Restou a lição que medalhões não podem ser paparicados

Se tem uma lição que o demitido treinador Ney Franco leva do São Paulo é de que o comandante não pode pipocar para boleiro de nome. Tá bem joga. Não tá legal banco ou nem se concentra.

E a coragem para barrar o goleiro Rogério Ceni, que há tempos tem falhado?

Ney jamais deveria ter sido bonzinho e complacente com o meia Paulo Henrique Ganso. Não tá rendendo? Não é jogador competitivo? Banco, ora.

E quando o presidente Juvenal Juvêncio falou pra quem quisesse ouvir que se aparecesse algum negócio para o atacante Luís Fabiano o São Paulo venderia os direitos econômicos, Ney deveria se juntar ao dirigente e cobrar peça de reposição no comando do ataque.

Otacílio Pires de Camargo, o Cilinho, foi um treinador diferenciado porque, entre outras coisas, boleiro não era escalado só pelo nome.

Falcão, o Rei de Roma, foi recebido com festa pelo torcedor são-paulino, mas Cilinho logo notou que ele estava fora de forma. O que fez, então?

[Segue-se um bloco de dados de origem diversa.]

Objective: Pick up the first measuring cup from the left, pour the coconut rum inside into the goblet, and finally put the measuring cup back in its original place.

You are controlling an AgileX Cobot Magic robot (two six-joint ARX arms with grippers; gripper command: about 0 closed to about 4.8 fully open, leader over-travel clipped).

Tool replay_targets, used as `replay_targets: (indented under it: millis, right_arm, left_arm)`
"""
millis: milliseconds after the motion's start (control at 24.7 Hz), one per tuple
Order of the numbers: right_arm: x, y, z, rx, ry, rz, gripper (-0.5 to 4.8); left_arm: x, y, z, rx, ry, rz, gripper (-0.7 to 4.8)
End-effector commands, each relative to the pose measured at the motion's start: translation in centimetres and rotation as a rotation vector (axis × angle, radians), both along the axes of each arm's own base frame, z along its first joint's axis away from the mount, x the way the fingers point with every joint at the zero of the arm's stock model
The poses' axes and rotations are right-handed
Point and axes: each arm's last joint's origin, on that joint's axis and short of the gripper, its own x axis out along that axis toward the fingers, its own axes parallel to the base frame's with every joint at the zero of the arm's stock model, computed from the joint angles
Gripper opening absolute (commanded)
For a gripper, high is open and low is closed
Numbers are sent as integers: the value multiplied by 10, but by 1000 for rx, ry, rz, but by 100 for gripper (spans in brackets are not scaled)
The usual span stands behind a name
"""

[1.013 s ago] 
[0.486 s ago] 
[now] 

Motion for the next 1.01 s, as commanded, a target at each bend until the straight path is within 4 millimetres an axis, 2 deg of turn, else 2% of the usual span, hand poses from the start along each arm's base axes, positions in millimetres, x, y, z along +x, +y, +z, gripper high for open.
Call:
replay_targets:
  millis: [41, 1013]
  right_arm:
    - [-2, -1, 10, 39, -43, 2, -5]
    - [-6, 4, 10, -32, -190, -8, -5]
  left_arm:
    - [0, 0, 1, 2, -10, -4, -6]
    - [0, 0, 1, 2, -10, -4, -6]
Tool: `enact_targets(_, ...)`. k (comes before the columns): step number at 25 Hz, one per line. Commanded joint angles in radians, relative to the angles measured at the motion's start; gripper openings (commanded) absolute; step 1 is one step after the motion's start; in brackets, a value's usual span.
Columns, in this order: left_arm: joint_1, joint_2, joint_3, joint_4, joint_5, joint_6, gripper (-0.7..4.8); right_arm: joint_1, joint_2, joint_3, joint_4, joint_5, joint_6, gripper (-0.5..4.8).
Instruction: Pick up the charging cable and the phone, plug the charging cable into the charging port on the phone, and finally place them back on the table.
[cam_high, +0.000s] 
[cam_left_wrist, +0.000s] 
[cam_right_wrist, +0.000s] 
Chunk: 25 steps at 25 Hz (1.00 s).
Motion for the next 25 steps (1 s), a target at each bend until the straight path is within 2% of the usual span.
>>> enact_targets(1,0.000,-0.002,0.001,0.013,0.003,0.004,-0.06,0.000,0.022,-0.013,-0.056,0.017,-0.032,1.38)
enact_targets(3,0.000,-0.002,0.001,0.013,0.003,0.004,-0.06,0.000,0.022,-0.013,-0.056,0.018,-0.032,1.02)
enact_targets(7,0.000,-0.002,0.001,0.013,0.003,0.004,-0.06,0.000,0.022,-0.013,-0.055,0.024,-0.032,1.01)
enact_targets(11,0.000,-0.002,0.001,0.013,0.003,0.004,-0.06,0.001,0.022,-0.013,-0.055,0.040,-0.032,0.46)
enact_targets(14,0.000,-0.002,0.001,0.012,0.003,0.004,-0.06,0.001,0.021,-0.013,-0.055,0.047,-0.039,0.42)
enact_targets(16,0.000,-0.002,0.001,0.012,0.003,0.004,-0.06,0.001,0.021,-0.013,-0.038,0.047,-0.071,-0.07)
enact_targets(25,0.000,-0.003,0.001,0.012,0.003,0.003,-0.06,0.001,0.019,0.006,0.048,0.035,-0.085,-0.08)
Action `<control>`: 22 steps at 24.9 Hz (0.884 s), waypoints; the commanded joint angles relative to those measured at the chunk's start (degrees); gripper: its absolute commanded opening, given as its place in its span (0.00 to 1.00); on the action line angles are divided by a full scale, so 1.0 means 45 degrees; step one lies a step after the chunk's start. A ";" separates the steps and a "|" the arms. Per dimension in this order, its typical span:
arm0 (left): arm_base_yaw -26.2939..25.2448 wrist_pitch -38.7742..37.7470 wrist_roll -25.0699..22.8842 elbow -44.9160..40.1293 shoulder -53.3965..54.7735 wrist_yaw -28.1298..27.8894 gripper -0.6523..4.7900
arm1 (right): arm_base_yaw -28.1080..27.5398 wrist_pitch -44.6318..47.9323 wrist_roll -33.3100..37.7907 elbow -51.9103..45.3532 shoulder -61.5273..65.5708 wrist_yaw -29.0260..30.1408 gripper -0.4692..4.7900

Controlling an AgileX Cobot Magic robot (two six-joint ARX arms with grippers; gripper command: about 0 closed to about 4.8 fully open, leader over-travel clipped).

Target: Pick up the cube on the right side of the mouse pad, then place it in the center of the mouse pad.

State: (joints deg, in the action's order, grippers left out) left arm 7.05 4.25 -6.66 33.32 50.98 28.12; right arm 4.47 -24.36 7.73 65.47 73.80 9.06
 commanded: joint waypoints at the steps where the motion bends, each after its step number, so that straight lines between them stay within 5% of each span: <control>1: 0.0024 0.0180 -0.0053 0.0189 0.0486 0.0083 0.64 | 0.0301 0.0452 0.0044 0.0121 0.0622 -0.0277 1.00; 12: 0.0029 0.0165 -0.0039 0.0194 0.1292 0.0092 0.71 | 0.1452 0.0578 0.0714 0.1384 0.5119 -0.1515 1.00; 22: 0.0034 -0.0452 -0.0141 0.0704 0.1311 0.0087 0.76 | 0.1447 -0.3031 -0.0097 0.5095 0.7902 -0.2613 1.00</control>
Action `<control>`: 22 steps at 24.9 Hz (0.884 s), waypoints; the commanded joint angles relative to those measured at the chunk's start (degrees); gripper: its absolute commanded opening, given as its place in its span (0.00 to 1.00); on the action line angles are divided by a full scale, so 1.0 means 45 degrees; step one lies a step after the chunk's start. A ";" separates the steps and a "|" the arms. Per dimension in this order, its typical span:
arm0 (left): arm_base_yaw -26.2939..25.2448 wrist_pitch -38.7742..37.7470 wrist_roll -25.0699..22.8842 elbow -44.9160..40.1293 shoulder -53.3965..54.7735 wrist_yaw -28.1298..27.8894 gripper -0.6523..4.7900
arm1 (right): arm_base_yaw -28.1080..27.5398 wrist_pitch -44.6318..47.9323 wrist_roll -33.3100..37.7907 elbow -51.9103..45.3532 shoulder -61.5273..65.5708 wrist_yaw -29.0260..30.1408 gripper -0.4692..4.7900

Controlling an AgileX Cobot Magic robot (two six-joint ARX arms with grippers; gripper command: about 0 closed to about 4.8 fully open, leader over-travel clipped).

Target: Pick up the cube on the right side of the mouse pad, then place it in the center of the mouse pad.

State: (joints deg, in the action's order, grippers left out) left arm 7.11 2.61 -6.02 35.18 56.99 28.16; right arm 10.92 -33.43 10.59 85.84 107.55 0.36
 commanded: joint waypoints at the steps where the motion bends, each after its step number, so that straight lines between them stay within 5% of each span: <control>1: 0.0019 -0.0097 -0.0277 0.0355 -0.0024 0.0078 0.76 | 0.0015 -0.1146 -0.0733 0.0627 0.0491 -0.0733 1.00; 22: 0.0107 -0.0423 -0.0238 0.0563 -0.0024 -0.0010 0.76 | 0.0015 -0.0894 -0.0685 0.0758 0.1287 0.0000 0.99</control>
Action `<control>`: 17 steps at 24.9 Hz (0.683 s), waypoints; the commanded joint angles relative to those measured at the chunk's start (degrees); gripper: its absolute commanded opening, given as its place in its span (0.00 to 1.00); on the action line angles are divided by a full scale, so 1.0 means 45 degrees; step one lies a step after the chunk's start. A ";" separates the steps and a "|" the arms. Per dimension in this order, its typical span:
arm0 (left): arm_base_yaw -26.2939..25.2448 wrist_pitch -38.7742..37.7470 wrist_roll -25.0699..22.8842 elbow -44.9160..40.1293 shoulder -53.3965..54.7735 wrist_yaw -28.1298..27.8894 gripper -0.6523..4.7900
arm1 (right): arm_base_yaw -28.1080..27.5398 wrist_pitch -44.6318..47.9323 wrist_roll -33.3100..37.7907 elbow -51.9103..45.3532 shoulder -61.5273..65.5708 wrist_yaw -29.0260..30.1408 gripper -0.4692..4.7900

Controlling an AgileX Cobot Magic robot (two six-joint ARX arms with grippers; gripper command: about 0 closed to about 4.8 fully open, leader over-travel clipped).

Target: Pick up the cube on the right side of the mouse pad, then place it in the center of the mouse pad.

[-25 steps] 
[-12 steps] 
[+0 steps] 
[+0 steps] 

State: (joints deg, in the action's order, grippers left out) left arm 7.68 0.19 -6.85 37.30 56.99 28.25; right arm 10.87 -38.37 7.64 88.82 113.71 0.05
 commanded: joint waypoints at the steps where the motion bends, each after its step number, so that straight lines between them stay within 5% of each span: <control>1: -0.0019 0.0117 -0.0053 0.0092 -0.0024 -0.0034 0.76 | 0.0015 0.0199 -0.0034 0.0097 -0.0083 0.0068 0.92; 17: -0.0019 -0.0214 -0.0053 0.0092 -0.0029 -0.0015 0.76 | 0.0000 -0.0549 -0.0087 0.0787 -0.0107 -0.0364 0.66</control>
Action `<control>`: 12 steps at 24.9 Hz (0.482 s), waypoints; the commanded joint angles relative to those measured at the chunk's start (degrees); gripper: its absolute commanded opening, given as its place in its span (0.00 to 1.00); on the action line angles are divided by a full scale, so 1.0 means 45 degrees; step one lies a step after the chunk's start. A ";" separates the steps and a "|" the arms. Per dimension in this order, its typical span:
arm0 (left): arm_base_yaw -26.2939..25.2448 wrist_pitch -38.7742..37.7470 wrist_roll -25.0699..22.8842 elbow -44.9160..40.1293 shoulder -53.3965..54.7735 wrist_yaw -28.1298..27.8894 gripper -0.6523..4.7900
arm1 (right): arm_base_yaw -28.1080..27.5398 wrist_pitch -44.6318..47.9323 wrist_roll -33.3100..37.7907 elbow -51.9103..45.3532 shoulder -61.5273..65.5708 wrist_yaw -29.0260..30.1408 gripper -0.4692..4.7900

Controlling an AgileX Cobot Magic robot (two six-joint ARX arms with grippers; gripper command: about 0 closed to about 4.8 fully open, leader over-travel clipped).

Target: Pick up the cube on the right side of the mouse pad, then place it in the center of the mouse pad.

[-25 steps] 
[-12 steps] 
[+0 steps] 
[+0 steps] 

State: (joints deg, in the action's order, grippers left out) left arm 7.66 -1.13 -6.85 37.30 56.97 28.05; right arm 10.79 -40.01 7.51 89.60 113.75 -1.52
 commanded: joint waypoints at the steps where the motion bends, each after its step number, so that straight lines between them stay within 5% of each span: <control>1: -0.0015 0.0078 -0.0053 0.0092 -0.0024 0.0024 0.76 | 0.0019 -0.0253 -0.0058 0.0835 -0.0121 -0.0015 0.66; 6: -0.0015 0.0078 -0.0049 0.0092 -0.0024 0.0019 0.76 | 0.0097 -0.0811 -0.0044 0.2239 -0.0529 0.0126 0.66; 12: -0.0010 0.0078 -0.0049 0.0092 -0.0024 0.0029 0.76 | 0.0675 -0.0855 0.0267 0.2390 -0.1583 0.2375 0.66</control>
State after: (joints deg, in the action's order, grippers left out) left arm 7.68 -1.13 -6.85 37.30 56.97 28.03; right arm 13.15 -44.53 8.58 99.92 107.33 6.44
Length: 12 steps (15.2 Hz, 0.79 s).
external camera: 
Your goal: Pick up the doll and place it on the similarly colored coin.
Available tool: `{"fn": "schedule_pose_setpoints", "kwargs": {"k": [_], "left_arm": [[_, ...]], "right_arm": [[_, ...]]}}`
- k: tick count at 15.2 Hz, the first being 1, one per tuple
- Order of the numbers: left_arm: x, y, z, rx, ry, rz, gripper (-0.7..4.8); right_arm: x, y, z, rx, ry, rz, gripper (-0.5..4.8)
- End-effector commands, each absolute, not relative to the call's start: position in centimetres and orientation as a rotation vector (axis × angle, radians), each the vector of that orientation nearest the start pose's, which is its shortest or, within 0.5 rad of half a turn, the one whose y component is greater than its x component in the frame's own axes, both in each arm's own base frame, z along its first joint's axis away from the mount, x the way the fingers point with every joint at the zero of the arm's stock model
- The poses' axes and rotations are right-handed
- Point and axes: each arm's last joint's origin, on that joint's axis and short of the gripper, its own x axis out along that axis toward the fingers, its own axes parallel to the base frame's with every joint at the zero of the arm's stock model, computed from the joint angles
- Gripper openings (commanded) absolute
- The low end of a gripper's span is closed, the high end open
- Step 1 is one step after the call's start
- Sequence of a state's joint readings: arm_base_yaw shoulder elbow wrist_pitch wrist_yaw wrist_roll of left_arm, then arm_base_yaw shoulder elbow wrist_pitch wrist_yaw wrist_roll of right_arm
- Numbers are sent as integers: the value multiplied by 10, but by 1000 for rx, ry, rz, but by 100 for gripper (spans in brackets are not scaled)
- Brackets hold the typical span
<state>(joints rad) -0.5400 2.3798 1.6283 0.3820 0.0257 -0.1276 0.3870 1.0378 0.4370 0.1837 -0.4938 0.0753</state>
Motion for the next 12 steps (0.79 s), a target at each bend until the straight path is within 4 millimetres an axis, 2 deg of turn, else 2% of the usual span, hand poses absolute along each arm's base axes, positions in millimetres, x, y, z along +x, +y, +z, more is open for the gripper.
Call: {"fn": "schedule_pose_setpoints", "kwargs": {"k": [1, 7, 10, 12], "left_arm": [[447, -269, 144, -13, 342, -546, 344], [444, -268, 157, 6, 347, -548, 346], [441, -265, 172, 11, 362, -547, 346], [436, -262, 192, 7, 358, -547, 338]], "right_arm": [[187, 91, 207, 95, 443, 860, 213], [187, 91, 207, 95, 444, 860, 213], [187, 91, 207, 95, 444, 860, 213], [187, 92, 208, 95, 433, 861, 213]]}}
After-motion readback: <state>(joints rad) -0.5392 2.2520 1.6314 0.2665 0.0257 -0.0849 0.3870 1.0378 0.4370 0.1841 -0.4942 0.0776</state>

Banco. Pediu para o atleta se condicionar adequadamente para aí sim disputar a posição com o volante Márcio Araújo.

BATATA ASSOU

Por causa dessas acomodações com medalhões que Ney Franco foi sendo queimado em fogo brando até o dia em que batata assou pra valer.

E qual a inverdade falada pelo treinador após a derrota para o Corinthians por 2 a 1? Nenhuma. Ele é culpado dos caras errarem passes de um metro e meio?

Claro que não. Mas foi culpado ao contemporizar com medalhões.

Quem será o substituto? Será que o presidente Juvenal Juvêncio, que demitiu o treinador Muricy Ramalho, terá a iniciativa de contratá-lo?

Convenhamos que seria um contra-sendo. Até acho que o preferido do dirigente seja Paulo Autuori, que entrou em parafuso com aquele problemático elenco do Vasco.